There were three or four of these plans operating out of Montego Bay through the last half year or so, each operating “for the needy, not the greedy” out of a city storefront. Much more than half of our local staff had money in one or more of them. “How can they lose?” was the most common response to my statements that “they will lose”.

Then I would try to explain how there could never be enough people to support such a scheme, to which I was generally met with blank stares. “How can they lose?”

Of course, they did lose. The amount of new suckers eventually dwindled, and the Plans had increasingly difficult times making payments. The news would spread like the greasy wake of an oil tanker, and then the mobs would gather. Mobs, of course, meaning hundreds and hundreds of unruly citizens - blocking streets, breaking glass, setting a few fires - general mob type stuff.

The operators would then promise to make payments to everyone at a different venue, as the storefront was obviously too small to accommodate the crowds.

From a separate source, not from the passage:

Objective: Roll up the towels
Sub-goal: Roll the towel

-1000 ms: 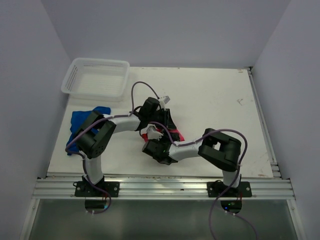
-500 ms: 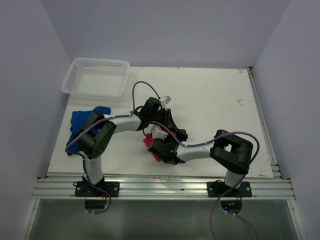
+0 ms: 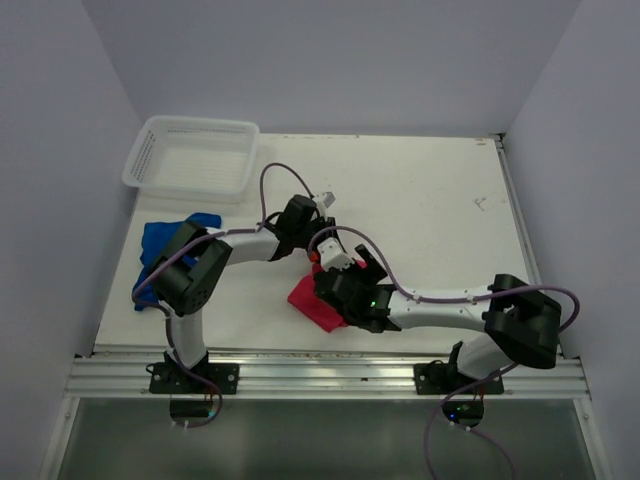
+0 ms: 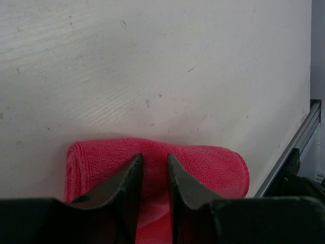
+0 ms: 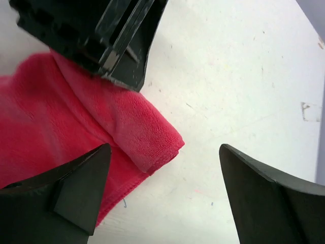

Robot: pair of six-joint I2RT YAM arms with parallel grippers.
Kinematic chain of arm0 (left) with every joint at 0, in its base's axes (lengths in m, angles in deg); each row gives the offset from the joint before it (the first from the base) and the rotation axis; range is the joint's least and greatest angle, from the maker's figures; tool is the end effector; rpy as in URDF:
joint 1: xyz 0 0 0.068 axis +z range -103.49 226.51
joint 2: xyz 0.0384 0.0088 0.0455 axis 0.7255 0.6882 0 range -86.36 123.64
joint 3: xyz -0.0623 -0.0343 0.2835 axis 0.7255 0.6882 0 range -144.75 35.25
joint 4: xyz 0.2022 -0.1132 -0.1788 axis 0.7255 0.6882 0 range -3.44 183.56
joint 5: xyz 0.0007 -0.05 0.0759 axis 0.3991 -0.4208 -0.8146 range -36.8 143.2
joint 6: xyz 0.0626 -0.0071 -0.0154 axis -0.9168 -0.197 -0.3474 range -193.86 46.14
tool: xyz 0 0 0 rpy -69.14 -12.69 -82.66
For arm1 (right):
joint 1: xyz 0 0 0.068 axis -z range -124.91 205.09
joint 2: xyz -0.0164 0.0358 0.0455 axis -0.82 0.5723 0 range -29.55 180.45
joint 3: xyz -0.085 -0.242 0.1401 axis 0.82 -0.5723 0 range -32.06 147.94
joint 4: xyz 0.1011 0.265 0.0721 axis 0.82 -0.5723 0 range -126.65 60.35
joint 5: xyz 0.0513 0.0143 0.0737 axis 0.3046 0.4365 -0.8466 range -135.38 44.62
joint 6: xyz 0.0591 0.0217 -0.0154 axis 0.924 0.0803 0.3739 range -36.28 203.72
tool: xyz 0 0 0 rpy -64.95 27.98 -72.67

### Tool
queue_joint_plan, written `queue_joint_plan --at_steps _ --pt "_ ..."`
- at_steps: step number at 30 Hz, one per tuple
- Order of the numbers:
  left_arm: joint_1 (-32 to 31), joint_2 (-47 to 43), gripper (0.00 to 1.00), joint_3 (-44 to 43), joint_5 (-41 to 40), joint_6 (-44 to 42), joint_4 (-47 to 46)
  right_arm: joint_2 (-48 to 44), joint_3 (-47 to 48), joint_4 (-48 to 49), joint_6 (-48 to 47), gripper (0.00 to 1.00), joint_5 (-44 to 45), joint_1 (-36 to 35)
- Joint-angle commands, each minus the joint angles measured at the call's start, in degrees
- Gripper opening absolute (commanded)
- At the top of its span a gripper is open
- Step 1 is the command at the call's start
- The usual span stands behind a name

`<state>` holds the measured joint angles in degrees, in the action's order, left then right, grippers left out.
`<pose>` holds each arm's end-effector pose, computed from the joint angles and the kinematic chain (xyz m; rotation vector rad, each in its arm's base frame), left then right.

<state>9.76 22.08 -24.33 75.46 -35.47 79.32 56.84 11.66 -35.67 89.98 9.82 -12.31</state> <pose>0.3317 -0.2717 0.1327 0.1841 2.4898 -1.0690 0.1595 0.2749 0.1754 -0.6767 1.9193 -0.3844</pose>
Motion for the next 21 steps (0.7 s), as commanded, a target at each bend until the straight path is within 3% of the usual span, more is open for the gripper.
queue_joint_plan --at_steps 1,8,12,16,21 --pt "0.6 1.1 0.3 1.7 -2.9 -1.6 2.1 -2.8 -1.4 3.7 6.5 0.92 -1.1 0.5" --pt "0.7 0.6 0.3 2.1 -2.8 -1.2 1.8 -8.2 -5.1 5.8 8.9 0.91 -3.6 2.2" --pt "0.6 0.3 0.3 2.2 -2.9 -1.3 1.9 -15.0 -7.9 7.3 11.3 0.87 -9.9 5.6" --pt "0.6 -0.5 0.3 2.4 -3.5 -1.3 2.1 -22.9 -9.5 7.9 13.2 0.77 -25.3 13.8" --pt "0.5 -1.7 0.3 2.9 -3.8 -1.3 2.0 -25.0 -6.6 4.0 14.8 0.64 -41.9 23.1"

Everyone then would then shift to the Strand Theatre, where they would do some more mobbing, as the operator would not show. The rumors would then circulate that payments would be made at the Constabulary. Everyone then shifts to the Constabulary, where the mobbing turned into impatient waiting.

Three times the same. Imminent collapse, then the mob, then the Strand, then the cop shop.

At this point, the operators are either off island or in protective custody. One might think that running a pyramid scheme was against the law, but I would not ask any of the investing cops for their opinion on this. The occasional loser did file fraud complaints in some instances, although most did not for fear that, should they file charges, they would lose any chance they might have had to recover their lost savings.

The last one to fail was in Lucea, just west of the office, where the mob looted some local businesses, stoned the courthouse, and set fire to a pair of containers filled with relief supplies for the indigent. The operator claimed that the plan was going well, but people started spreading nasty insolvency rumors, causing a run on the plan. In his defense, he had fully expected monster returns, having invested his entrusted funds in one of the Montego Bay plans.

Money for nothing,... and your chicks for free.